Reviewed by Dennis Schwartz

The directorial debut of screenwriter and producer Joseph L. Mankiewicz ("A Letter to Three Wives"/"All About Eve"/"The Ghost and Mrs. Muir") is far from his best work. Dragonwyck is an eerie Gothic thriller that follows along the lines of Hitchcock's Rebecca (1940). It's based on the bestseller novel by Anya Seton.

In 1844, in rural Greenwich, Connecticut, unsophisticated 18-year-old farm girl Miranda Wells (Gene Tierney) implores her stern, Bible-thumping, poor but proud dad Ephraim Wells (Walter Huston) and her obedient family-minded mother Abigail (Anne Revere), to accept for her the invitation of mom's distant cousin the wealthy patroon feudal landowner Nicholas Van Ryn's (Vincent Price) that one of her two daughters will be a governess for his 8-year-old daughter Katrine (Connie Marshall) at his vast isolated estate in the Hudson Valley called Dragonwyck. The innocent, dreamy and ambitious Miranda wants to leave her home and her no-fun strict father and begs for this opportunity, while her plain sis (Jane Nigh) wants to stay home to marry a local farmer.

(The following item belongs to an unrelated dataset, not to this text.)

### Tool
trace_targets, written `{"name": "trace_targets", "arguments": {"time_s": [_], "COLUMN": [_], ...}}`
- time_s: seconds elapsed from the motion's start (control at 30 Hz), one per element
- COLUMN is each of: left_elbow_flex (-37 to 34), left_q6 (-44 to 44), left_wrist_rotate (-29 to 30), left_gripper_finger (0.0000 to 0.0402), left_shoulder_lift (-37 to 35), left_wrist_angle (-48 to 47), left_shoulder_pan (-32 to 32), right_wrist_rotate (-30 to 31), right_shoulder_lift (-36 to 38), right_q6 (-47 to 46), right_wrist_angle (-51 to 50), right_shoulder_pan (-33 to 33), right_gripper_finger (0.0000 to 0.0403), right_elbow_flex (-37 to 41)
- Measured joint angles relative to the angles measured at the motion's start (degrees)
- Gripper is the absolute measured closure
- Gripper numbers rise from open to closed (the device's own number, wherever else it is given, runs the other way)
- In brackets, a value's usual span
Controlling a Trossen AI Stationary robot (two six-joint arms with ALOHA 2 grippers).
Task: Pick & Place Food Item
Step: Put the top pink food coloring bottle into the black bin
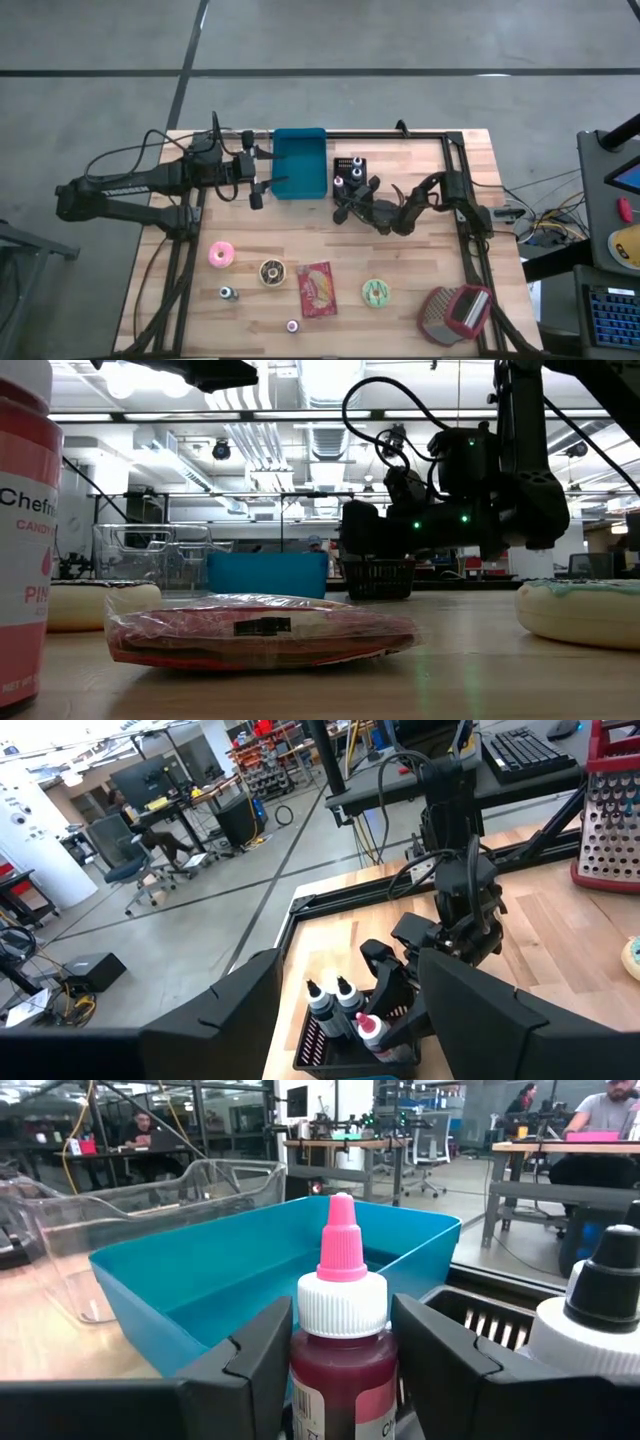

At the comfy estate the godless Nicholas carries himself as an arrogant, imperious and snobbish descendant from a long line of Dutch patroons, who is oppressive to the 200 tenant farmers that work his land. While his self-absorbed gluttonous wife, Johanna (Vivienne Osborne), is a spiteful woman who makes just as bad a mother as her hubby makes a bad father. Meanwhile their loveless daughter Katrine mystically hears the presence of long-dead ghosts of the Van Ryns in the spiritually stifling ornate house and worries about living such a dreary life.

When Nicholas's wife suddenly dies, the naive materialistic romantic Miranda marries him, not aware that he poisoned his wife because she couldn't bear him a son to carry on the patroon tradition. Miranda when pregnant is treated by the handsome tenant farmer's doctor, Dr. Jeff Turner (Glenn Langan), someone who despises Nicholas for his cruelty to his tenant farmers. When their newborn son dies because of a defective heart, Jeff fears for Miranda's life while falling in love with her and getting Nicholas to admit he poisoned his wife with oleander.

The period atmosphere for the black-and-white film is well-executed, but it becomes predicable and lacking in charm after the Price character becomes a lunatic druggie withdrawing from Miranda to live in the attic and looms as so sinister a figure that wifey number 2 becomes the damsel in distress. It results in a gloomy pic whose accolades come more from the solid villainous performance by Price and the chilling look of the pic, rather than from its tedious dramatics.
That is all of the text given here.